• _What to produce_
Only the lines from the top of the material through the line containing "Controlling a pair" should be restated, each one exactly.
+-------+
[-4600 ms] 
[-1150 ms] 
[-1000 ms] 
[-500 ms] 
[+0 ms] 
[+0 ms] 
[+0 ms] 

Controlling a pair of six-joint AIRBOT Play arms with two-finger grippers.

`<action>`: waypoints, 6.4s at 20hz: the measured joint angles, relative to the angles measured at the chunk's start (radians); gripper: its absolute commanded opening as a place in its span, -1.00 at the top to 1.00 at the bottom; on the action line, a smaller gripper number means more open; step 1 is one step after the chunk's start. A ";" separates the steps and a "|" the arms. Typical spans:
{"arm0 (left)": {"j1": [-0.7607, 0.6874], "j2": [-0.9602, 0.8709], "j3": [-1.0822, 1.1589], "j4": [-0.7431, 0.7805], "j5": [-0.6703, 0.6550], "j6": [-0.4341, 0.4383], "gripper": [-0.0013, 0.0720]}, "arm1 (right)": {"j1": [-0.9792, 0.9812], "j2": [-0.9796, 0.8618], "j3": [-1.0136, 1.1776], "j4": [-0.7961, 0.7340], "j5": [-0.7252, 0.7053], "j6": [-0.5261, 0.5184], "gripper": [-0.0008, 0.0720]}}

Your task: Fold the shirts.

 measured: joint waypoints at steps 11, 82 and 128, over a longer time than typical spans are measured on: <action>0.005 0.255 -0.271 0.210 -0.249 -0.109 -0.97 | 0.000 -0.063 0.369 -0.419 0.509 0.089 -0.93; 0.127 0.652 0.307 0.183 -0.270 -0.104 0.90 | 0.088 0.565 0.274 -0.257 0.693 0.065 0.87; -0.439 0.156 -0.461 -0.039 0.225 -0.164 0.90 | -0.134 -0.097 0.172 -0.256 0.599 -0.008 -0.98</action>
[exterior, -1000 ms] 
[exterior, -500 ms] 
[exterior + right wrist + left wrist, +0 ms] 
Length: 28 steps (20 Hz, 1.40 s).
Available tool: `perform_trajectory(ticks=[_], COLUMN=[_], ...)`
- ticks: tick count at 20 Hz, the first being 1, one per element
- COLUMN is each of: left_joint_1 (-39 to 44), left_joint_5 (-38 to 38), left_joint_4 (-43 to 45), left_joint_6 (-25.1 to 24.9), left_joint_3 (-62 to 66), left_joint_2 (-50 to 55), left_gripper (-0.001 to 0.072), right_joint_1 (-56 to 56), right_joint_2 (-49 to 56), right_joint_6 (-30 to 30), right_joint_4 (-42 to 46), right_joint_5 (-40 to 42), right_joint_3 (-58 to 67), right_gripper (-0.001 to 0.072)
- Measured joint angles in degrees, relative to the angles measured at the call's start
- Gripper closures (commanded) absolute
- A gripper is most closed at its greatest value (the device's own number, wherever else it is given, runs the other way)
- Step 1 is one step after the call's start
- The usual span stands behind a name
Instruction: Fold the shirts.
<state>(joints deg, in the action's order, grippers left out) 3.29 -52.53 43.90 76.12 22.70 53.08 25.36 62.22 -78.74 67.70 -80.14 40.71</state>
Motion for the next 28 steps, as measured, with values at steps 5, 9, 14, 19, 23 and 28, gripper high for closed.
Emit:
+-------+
• _Output of the task_
[-4600 ms] 
[-1150 ms] 
[-1000 ms] 
[-500 ms] 
[+0 ms] 
[+0 ms] 
[+0 ms] 

Controlling a pair of six-joint AIRBOT Play arms with two-finger grippers.

The exercise has nothing more to it.